RFR(S): 8228960: [TESTBUG] containers/docker/TestJcmdWithSideCar.java: jcmd reports main class as 'Unknown'
mikhailo.seledtsov at oracle.com
mikhailo.seledtsov at oracle.com
Thu Aug 29 15:41:57 UTC 2019
I believe I need a second reviewer for this change. Could someone,
please, review this change version 2 ? (David already reviewed it).
http://cr.openjdk.java.net/~mseledtsov/8228960.02/
Thank you in advance,
Misha
On 8/26/19 12:32 PM, mikhailo.seledtsov at oracle.com wrote:
> Hi David,
>
> Thank you for review.
>
> On 8/26/19 12:57 AM, David Holmes wrote:
>> Hi Misha,
>>
>> On 24/08/2019 3:21 am, mikhailo.seledtsov at oracle.com wrote:
>>> Finally got some time to work on this issue.

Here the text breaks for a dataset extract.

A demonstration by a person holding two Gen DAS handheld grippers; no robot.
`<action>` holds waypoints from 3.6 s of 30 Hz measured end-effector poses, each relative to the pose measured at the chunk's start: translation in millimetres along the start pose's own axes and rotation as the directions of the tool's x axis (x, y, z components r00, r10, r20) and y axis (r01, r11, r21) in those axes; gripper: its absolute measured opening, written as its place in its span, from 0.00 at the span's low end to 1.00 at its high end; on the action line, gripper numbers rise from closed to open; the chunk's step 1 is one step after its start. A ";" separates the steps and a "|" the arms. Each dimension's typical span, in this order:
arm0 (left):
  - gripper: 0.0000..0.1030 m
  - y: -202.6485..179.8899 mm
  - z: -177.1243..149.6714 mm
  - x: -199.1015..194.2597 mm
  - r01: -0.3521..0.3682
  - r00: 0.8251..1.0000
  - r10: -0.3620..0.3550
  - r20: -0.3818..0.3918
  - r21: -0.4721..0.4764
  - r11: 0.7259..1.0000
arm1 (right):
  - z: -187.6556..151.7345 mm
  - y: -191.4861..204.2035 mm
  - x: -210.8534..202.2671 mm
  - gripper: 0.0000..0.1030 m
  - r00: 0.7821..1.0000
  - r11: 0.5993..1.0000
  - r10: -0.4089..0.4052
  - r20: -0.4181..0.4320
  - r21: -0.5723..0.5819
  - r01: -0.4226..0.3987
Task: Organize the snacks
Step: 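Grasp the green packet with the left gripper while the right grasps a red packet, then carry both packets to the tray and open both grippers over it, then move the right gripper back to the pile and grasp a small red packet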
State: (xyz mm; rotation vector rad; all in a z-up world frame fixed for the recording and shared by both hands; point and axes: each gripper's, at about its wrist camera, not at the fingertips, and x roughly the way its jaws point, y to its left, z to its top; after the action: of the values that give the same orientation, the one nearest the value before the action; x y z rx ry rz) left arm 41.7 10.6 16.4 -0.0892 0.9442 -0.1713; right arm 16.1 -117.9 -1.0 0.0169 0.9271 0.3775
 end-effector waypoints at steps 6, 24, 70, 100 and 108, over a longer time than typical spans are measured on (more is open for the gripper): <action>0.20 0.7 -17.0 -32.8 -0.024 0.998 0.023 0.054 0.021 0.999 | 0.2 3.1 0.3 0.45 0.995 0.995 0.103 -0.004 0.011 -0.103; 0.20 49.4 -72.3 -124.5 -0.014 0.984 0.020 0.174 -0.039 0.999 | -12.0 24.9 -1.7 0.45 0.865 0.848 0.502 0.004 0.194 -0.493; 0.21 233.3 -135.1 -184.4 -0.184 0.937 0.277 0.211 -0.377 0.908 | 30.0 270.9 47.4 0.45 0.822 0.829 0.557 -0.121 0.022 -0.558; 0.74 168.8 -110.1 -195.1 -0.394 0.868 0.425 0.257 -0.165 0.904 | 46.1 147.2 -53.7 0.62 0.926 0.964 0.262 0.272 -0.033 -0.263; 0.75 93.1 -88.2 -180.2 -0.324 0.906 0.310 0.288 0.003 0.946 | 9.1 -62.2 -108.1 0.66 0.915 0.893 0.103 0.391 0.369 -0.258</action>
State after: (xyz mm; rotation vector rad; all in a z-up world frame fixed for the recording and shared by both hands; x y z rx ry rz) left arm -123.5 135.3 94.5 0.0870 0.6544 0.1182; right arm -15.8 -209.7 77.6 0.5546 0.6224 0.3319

>>> Since I have encountered problem using files for passing messages
>>> between a container and a test driver (due to permissions), I looked
>>> for alternative solutions. I am using the output of a container
>>> process to signal when the main method has started, and it works.
>>> This simplifies things quite a bit as well.
>>>
>>> Normally, we use OutputAnalyzer test utility to collect the whole
>>> output once the process has completed, and then analyze the
>>> resulting output for "contains some string", match, etc. However,
>>> testutils/ProcessTools provides an API to consume the output as it
>>> is produced. I am using this API to detect when the main() method of
>>> the container has started.
>>
>> That seems reasonable. Do we want to make the following change to
>> minimise unneeded output processing:
>>
>> private Consumer<String> outputConsumer = s -> {
>> ! if (!mainMethodStarted &&
>> s.contains(EventGeneratorLoop.MAIN_METHOD_STARTED)) {
>> System.out.println("MainContainer: setting
>> mainMethodStarted");
>> mainMethodStarted = true;
>> }
>> };
> Thank you for the suggestion. I will update the code accordingly.
>>
>>> Updated webrev:
>>> http://cr.openjdk.java.net/~mseledtsov/8228960.02/
>>
>> Otherwise looks okay. Hopefully those other test cases will be
>> enabled in the not too distant future.
>
> I hope so as well.
>
>
> Thank you,
>
> Misha
>
>>
>> Thanks,
>> David
>> -----
>>
>>>
>>> Testing:
>>>
>>> Ran the test on Linux-x64, various multiple nodes in a test
>>> cluster 50 times - All PASS
>>>
>>>
>>> Thank you,
>>>
>>> Misha
>>>
>>> On 8/13/19 2:05 PM, Bob Vandette wrote:
>>>>
>>>>> On Aug 13, 2019, at 3:28 PM, mikhailo.seledtsov at oracle.com wrote:
>>>>>
>>>>>
>>>>> On 8/13/19 12:06 PM, Bob Vandette wrote:
>>>>>>> On Aug 13, 2019, at 2:57 PM, mikhailo.seledtsov at oracle.com wrote:
>>>>>>>
>>>>>>> Hi Bob,
>>>>>>>
>>>>>>> The workdir (JTwork/scratch) is created with the "test user"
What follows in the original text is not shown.